Published online by Cambridge University Press: 03 May 2010
Christopher Morley.
“Boy against Death.”
Saturday Review, 16
(25 September 1937), 18.
Tortilla Flat and Of Mice and Men were not accidents. It is unlikely that anything Mr. Steinbeck publishes will be casual; he is a controlled, deliberate and ascertained workman. In this little book he again shows himself equal in power and in sensitiveness, and purposeful in both. It would not be fair to suppose that because The Red Pony appears in a deluxe limitation that he (or his publisher) regards it as hors d'ceuvre. It may be a sketch of some shape of things to come; it may be a mood (of memory or fancy) that the author prefers to keep within restricted bounds. It has on it his own mark of beauty and pain.
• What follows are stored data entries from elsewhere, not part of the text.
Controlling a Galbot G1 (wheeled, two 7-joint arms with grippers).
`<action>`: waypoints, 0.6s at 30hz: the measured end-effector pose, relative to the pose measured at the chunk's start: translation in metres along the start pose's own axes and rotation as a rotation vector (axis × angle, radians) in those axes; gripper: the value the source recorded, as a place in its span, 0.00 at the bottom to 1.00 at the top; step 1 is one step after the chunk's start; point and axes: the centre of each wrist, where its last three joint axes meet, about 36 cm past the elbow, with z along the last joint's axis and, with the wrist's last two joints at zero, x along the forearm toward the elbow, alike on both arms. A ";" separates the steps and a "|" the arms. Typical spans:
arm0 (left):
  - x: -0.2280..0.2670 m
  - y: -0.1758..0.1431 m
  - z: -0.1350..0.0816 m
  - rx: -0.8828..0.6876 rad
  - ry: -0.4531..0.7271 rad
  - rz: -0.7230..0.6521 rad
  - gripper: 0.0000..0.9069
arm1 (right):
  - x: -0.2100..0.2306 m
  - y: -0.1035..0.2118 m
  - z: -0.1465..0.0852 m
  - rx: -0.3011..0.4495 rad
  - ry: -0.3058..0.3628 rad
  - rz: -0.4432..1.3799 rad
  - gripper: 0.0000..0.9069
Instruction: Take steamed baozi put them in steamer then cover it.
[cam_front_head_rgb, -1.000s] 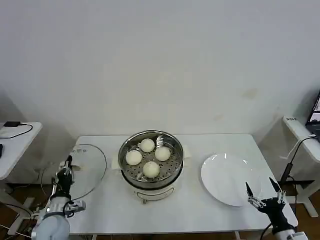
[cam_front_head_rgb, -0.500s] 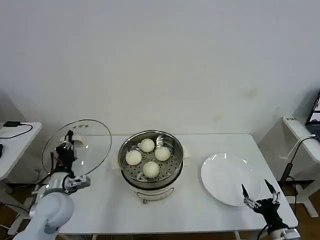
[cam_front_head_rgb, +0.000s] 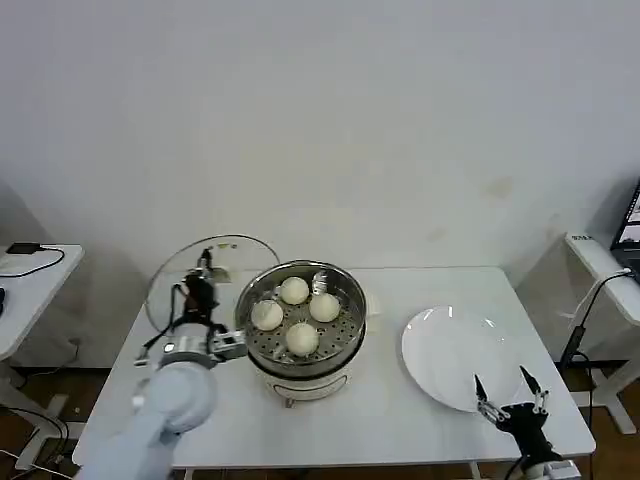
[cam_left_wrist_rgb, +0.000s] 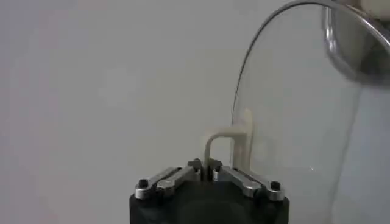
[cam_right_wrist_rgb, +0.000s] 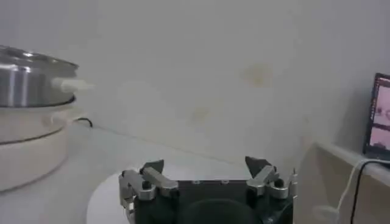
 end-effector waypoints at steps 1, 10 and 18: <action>0.000 -0.001 -0.008 0.001 -0.006 0.004 0.00 | 0.000 0.001 0.001 0.001 0.002 0.000 1.00; 0.002 -0.009 -0.062 0.020 -0.033 0.037 0.00 | -0.003 0.016 0.007 0.005 0.022 0.000 1.00; 0.002 -0.023 -0.102 0.037 -0.043 0.062 0.00 | -0.003 0.021 0.008 0.007 0.027 -0.002 1.00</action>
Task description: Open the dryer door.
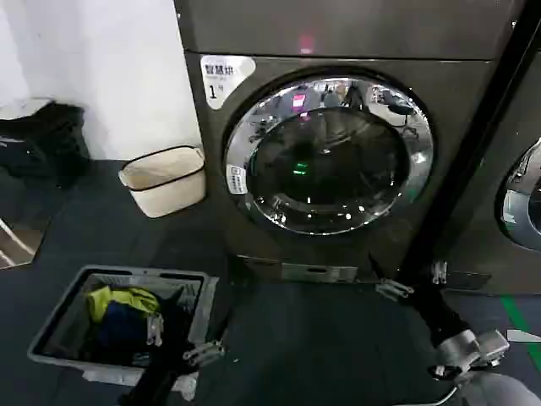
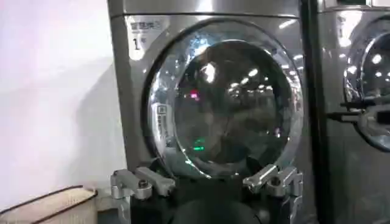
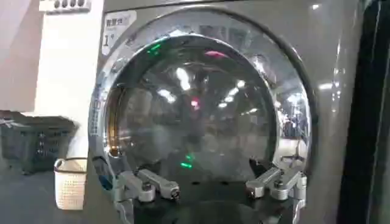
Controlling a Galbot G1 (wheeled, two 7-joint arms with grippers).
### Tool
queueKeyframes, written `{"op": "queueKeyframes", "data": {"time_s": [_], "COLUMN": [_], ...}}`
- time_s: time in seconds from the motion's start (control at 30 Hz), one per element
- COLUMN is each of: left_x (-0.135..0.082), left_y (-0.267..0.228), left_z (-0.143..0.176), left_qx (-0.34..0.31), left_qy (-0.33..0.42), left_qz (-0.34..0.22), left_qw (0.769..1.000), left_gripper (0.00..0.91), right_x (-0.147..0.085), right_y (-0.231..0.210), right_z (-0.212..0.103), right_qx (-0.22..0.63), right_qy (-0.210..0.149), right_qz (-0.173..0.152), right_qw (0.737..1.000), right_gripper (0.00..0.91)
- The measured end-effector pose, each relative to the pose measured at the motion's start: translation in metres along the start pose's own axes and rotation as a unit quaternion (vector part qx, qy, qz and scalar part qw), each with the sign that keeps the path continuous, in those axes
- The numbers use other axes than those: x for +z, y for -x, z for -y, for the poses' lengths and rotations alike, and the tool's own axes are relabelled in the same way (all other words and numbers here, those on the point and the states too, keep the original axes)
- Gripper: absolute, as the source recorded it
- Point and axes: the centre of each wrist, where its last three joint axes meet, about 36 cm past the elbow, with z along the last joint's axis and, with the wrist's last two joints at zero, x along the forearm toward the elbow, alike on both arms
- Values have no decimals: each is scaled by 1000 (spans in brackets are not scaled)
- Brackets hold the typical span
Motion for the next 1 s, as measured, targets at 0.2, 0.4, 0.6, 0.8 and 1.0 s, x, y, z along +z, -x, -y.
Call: {"op": "queueKeyframes", "data": {"time_s": [0.2,0.4,0.6,0.8,1.0], "left_x": [3,8,9,7,7], "left_y": [1,0,-1,-1,-1], "left_z": [3,5,5,5,4], "left_qx": [6,-3,-2,1,1], "left_qy": [10,3,0,-4,3], "left_qz": [-7,-17,-23,-29,-33], "left_qw": [1000,1000,1000,1000,999], "left_gripper": [907,907,907,907,907], "right_x": [2,8,13,12,14], "right_y": [70,142,204,248,277], "right_z": [15,11,1,-5,-12], "right_qx": [-62,-106,-138,-162,-177], "right_qy": [-4,6,16,21,21], "right_qz": [1,1,4,-6,-18], "right_qw": [998,994,990,986,984], "right_gripper": [907,907,907,907,907]}}
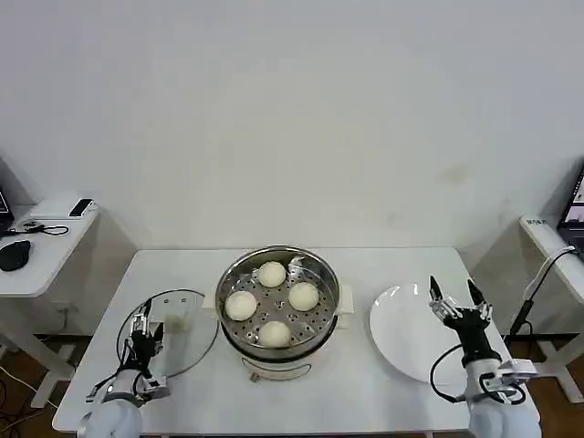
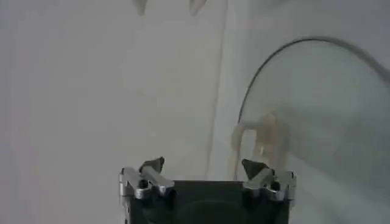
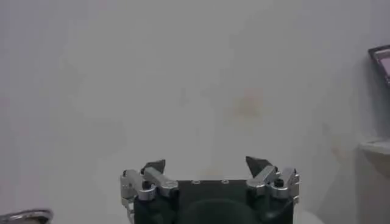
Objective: Take steamed baozi put them in steamer then cover it.
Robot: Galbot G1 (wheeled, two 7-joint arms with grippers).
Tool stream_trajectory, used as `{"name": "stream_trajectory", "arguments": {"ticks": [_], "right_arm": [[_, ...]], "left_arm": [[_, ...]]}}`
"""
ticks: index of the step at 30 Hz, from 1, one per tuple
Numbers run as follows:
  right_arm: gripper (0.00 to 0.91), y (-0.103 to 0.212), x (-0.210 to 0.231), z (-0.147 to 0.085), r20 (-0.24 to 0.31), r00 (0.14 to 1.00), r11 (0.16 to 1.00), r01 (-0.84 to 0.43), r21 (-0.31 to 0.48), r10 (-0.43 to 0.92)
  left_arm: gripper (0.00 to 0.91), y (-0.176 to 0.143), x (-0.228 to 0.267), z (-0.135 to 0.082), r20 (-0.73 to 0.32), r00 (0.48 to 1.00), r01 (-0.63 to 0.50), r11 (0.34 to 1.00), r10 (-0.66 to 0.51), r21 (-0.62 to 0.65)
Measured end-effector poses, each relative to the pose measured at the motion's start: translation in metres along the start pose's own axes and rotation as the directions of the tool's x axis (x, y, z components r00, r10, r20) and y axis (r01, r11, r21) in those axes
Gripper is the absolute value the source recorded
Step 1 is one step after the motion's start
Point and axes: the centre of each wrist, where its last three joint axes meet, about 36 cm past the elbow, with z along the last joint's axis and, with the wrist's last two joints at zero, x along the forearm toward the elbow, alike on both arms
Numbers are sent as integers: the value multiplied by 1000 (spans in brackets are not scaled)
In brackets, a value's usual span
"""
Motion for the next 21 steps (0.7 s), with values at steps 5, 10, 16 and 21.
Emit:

It would be possible (as it always is possible) to read into these three episodes in the life of a ten-year-old boy some larger meanings and suggestions. Is it the first glimmering in the boy's mind of the collapse of faith or certainty? For first the death of the pony, and then the death of the mare in bearing another foal, are attributable (in the boy's mind) to Billy Buck who knew all about horses. So Billy (a notable character portrait) proves fallible after all. That is one suggestion of fable that the reader may find; and there are others. Mr. Steinbeck is a writer of such gauge that we enjoy speculating what he may have intended between the lines. It is an impertinence: but he has earned the right to be subjected to it.